> _What is required_:
Quote all entries exactly, leaving pictures aside.
────
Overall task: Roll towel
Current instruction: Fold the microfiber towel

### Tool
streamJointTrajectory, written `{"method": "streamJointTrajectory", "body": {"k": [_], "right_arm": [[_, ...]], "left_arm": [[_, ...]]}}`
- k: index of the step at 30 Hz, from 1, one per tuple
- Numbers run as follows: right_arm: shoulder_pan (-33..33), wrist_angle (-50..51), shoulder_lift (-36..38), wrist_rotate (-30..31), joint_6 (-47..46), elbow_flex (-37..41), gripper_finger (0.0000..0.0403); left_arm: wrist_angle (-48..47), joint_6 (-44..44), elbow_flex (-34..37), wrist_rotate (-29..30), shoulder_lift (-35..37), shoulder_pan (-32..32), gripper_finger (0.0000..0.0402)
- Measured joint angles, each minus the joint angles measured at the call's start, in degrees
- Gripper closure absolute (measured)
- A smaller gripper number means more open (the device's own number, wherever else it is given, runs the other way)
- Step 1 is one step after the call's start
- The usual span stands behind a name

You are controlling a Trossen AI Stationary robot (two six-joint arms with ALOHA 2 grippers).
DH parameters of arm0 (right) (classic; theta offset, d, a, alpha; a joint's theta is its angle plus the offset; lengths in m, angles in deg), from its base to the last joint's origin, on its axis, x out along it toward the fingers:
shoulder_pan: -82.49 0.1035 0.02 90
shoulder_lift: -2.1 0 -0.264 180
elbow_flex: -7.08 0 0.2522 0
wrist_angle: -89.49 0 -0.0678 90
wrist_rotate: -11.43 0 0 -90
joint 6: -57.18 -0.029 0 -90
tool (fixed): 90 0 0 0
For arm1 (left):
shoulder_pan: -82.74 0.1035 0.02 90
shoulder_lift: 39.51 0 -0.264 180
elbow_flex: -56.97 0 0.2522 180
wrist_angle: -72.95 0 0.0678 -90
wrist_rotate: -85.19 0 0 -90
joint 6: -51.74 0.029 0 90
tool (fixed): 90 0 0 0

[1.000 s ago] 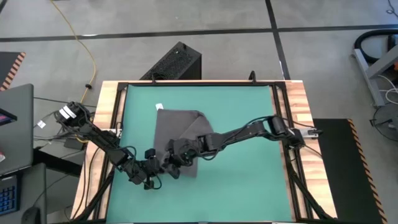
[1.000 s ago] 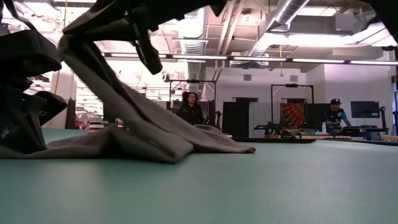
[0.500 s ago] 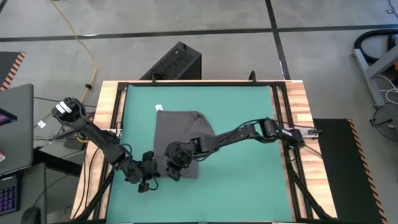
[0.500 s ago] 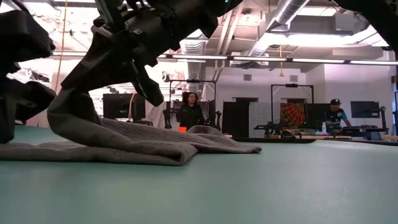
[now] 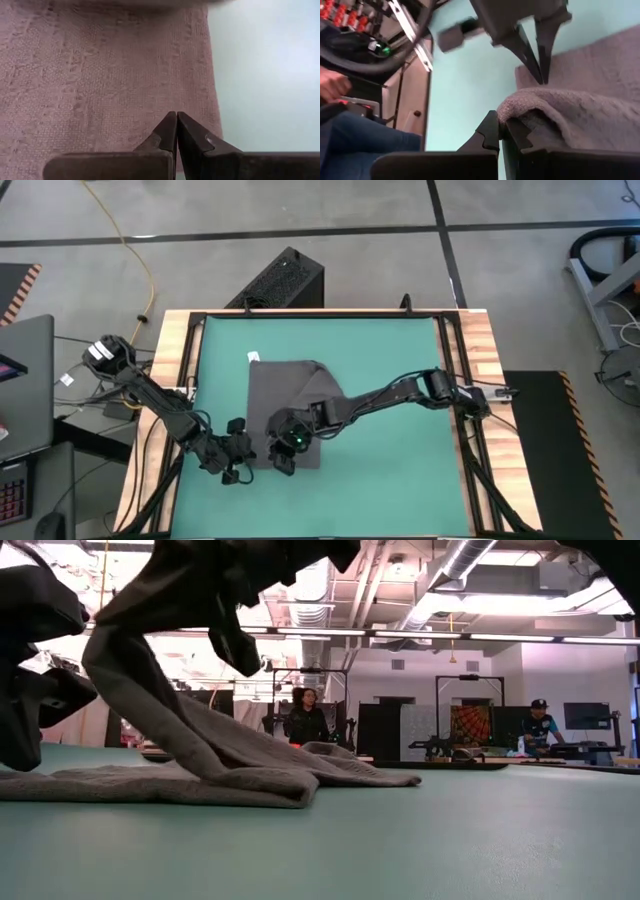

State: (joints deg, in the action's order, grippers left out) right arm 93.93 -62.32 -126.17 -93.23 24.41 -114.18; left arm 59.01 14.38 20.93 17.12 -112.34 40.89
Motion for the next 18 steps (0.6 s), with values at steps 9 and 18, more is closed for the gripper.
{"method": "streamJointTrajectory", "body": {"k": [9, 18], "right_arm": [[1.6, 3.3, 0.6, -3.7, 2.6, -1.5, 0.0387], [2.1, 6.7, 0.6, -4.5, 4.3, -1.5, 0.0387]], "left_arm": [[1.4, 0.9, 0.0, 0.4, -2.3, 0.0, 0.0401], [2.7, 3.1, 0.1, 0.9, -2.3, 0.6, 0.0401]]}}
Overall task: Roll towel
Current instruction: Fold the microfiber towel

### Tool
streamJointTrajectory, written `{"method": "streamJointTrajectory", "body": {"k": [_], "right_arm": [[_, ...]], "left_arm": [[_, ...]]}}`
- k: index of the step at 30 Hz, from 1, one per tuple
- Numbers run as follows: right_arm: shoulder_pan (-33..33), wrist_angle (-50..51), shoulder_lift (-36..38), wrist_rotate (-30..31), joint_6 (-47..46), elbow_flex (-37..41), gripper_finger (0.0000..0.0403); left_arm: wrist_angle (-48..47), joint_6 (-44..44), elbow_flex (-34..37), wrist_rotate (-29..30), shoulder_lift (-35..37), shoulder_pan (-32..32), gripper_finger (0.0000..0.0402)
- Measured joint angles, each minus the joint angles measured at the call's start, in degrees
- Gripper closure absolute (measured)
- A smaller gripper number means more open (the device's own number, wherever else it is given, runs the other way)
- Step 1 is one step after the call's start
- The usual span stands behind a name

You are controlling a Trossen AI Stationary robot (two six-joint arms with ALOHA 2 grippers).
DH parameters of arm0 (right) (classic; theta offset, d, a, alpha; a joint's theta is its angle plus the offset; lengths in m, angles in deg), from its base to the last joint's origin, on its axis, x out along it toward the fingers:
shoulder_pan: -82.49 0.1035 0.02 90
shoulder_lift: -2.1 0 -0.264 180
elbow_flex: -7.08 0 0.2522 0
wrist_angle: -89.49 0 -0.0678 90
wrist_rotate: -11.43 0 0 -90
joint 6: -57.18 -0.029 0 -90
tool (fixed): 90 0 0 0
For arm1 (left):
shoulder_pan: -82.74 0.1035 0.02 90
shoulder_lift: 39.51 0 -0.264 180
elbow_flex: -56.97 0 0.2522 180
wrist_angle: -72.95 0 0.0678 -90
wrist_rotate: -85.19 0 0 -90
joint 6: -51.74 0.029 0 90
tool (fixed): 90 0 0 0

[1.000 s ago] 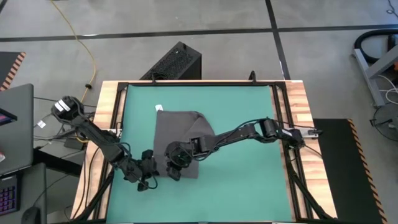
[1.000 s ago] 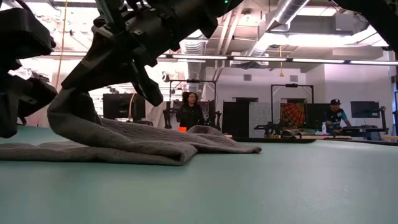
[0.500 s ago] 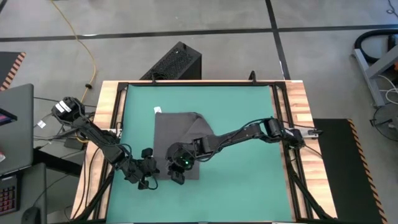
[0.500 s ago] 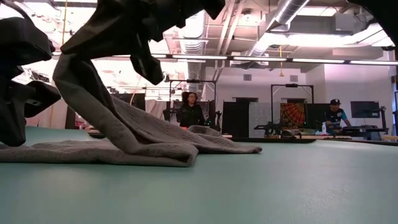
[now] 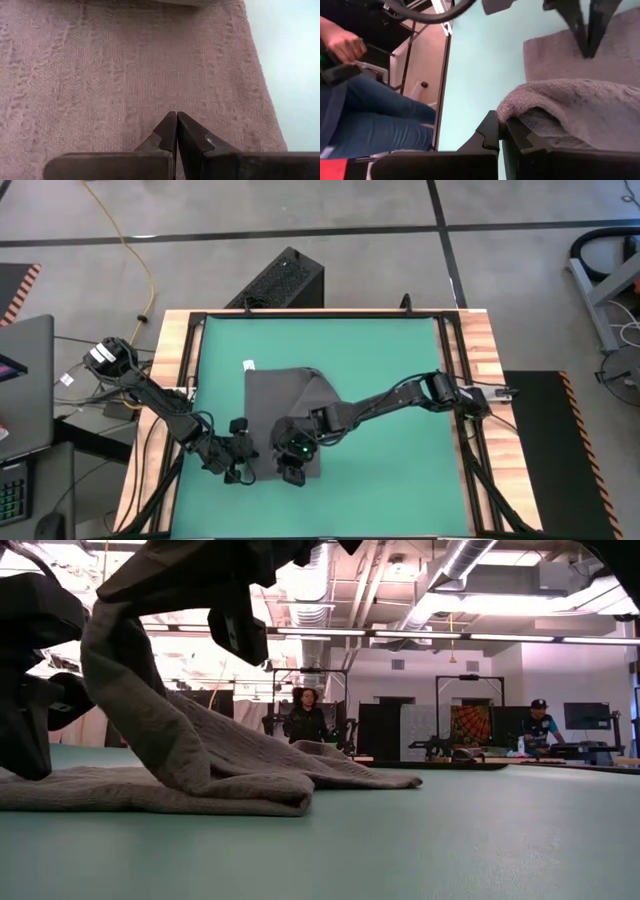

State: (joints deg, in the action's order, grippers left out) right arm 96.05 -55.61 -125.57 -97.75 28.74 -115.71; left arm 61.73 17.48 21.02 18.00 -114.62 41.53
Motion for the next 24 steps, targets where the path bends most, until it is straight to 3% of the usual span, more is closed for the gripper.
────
> _Answer space_:
Overall task: Roll towel
Current instruction: Fold the microfiber towel

### Tool
streamJointTrajectory, written `{"method": "streamJointTrajectory", "body": {"k": [_], "right_arm": [[_, ...]], "left_arm": [[_, ...]]}}`
- k: index of the step at 30 Hz, from 1, one per tuple
- Numbers run as follows: right_arm: shoulder_pan (-33..33), wrist_angle (-50..51), shoulder_lift (-36..38), wrist_rotate (-30..31), joint_6 (-47..46), elbow_flex (-37..41), gripper_finger (0.0000..0.0403); left_arm: wrist_angle (-48..47), joint_6 (-44..44), elbow_flex (-34..37), wrist_rotate (-29..30), shoulder_lift (-35..37), shoulder_pan (-32..32), gripper_finger (0.0000..0.0402)
- Measured joint angles, each minus the joint angles measured at the call's start, in degrees
- Gripper closure absolute (measured)
- A smaller gripper number means more open (the device's own number, wherever else it is given, runs the other way)
- Step 1 is one step after the call's start
- The usual span stands behind a name

You are controlling a Trossen AI Stationary robot (two six-joint arms with ALOHA 2 grippers).
DH parameters of arm0 (right) (classic; theta offset, d, a, alpha; a joint's theta is its angle plus the offset; lengths in m, angles in deg), from its base to the last joint's origin, on its axis, x out along it toward the fingers:
shoulder_pan: -82.49 0.1035 0.02 90
shoulder_lift: -2.1 0 -0.264 180
elbow_flex: -7.08 0 0.2522 0
wrist_angle: -89.49 0 -0.0678 90
wrist_rotate: -11.43 0 0 -90
joint 6: -57.18 -0.029 0 -90
tool (fixed): 90 0 0 0
For arm1 (left):
shoulder_pan: -82.74 0.1035 0.02 90
shoulder_lift: 39.51 0 -0.264 180
elbow_flex: -56.97 0 0.2522 180
wrist_angle: -72.95 0 0.0678 -90
wrist_rotate: -85.19 0 0 -90
joint 6: -51.74 0.029 0 90
tool (fixed): 90 0 0 0

[1.000 s ago] 
[1.000 s ago] 
[0.500 s ago] 
[0.500 s ago] 
[now] 

State: (joints deg, in the action's order, grippers left out) right arm 93.93 -62.32 -126.17 -93.23 24.41 -114.18; left arm 59.01 14.38 20.93 17.12 -112.34 40.89
Motion for the next 18 steps (0.6 s), with values at steps 9 and 18, more is closed for the gripper.
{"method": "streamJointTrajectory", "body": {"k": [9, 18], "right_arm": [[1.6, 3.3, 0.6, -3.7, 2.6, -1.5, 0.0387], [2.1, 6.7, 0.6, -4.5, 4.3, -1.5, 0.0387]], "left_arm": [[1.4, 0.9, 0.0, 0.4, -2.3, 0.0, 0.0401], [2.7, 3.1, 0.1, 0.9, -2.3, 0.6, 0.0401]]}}
Overall task: Roll towel
Current instruction: Fold the microfiber towel

### Tool
streamJointTrajectory, written `{"method": "streamJointTrajectory", "body": {"k": [_], "right_arm": [[_, ...]], "left_arm": [[_, ...]]}}`
- k: index of the step at 30 Hz, from 1, one per tuple
- Numbers run as follows: right_arm: shoulder_pan (-33..33), wrist_angle (-50..51), shoulder_lift (-36..38), wrist_rotate (-30..31), joint_6 (-47..46), elbow_flex (-37..41), gripper_finger (0.0000..0.0403); left_arm: wrist_angle (-48..47), joint_6 (-44..44), elbow_flex (-34..37), wrist_rotate (-29..30), shoulder_lift (-35..37), shoulder_pan (-32..32), gripper_finger (0.0000..0.0402)
- Measured joint angles, each minus the joint angles measured at the call's start, in degrees
- Gripper closure absolute (measured)
- A smaller gripper number means more open (the device's own number, wherever else it is given, runs the other way)
- Step 1 is one step after the call's start
- The usual span stands behind a name

You are controlling a Trossen AI Stationary robot (two six-joint arms with ALOHA 2 grippers).
DH parameters of arm0 (right) (classic; theta offset, d, a, alpha; a joint's theta is its angle plus the offset; lengths in m, angles in deg), from its base to the last joint's origin, on its axis, x out along it toward the fingers:
shoulder_pan: -82.49 0.1035 0.02 90
shoulder_lift: -2.1 0 -0.264 180
elbow_flex: -7.08 0 0.2522 0
wrist_angle: -89.49 0 -0.0678 90
wrist_rotate: -11.43 0 0 -90
joint 6: -57.18 -0.029 0 -90
tool (fixed): 90 0 0 0
For arm1 (left):
shoulder_pan: -82.74 0.1035 0.02 90
shoulder_lift: 39.51 0 -0.264 180
elbow_flex: -56.97 0 0.2522 180
wrist_angle: -72.95 0 0.0678 -90
wrist_rotate: -85.19 0 0 -90
joint 6: -51.74 0.029 0 90
tool (fixed): 90 0 0 0

[1.000 s ago] 
[1.000 s ago] 
[0.500 s ago] 
[0.500 s ago] 
[now] 

State: (joints deg, in the action's order, grippers left out) right arm 96.05 -55.61 -125.57 -97.75 28.74 -115.71; left arm 61.73 17.48 21.02 18.00 -114.62 41.53
Motion for the next 24 steps, targets where the path bends most, until it is straight to 3% of the usual span, more is closed for the gripper.

What this exercise needed has been supplied.